The Japanese soldier's name, was Matsuji Takegawa. Unfortunately, he was sent over seas and never got to meet the baby girl in the photograph. Matsuji told his wife to name the daughter Yoko, which means "ocean child." Growing up, Yoko never thought of her father as a honorable man, in fact she almost ignored his existence and only acknowledged "his government pension pain for her schooling." Yoko's dream was always to go to the United States, and when she was 28, she left Japan and settled in New York City where she got married and had a baby girl. Later though she divorced her husband and struggled financially.
Decades after the war, Hobbs never forgot about the envelope he had found in the soldiers pocket. It was all framed and hung up in his son's room. When one of Hobbs' Japanese friends was going to Japan, he gave her the envelope to take with her to see if the envelope and the picture could find the family it belonged to. Amazingly, the envelope managed to find the Takegawa household.

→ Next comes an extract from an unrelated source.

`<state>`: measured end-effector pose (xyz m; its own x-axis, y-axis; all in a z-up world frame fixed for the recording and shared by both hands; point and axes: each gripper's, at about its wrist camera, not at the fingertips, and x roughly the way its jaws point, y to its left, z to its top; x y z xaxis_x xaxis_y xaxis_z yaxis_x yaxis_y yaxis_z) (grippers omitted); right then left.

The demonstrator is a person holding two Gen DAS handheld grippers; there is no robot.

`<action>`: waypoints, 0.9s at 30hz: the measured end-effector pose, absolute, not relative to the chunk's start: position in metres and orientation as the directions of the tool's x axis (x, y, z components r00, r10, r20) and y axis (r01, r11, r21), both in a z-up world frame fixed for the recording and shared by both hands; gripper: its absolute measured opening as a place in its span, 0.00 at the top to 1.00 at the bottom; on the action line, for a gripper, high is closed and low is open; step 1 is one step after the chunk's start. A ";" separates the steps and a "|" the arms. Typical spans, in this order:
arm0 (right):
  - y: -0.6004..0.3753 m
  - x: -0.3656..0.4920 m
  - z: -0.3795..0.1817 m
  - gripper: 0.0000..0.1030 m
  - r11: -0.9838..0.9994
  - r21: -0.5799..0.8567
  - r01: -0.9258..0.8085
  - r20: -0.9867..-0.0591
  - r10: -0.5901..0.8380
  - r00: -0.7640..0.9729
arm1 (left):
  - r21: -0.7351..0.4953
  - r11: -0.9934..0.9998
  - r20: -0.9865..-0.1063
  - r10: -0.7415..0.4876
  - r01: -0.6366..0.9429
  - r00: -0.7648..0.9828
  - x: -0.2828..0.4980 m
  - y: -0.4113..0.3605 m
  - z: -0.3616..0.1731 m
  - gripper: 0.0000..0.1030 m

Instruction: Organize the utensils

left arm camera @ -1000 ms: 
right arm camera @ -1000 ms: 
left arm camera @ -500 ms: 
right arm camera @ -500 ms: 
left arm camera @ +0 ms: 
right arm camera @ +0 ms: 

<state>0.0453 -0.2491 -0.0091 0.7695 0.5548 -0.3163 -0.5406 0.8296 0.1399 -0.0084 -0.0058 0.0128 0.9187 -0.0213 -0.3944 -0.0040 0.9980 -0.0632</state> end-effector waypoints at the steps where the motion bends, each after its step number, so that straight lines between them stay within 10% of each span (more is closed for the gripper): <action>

While in New Jersey, Yoko gets a phone call from older sister Chie. Chie told Yoko that the envelope of her father was sent to their house. Yoko was shocked and went to Japan. Before Yoko was united with the letter, she said, "'My daddy carried the letter with my picture in his body, in his bosom." Then she says, "I felt something, a spirit, come down in my body. This is treasure, a treasure carried so much love to me. Before, i go to school with his money. But no, he sends his love to me." If it was not for Franklin W. Hobbs III, Yoko would still have those inaccurate thoughts about her father.
In this article, human nature is shown as a loving uniting form. Hobbs did not have to take the time to find the family that the envelope belonged to, but his good nature invoked him to go out and do what was right. Yoko realized after meeting with Hobbs, that her father kept that envelope containing her picture, as close to his heart as possible. This showed Yoko that her father really loved her and she realized the true meaning of her father, not just the fact she was going to school. Before, Hobbs and Yoko's father would be pointing guns at one another, but today they would hug and socialize. Yoko represented her father when Hobbs met her for the first time.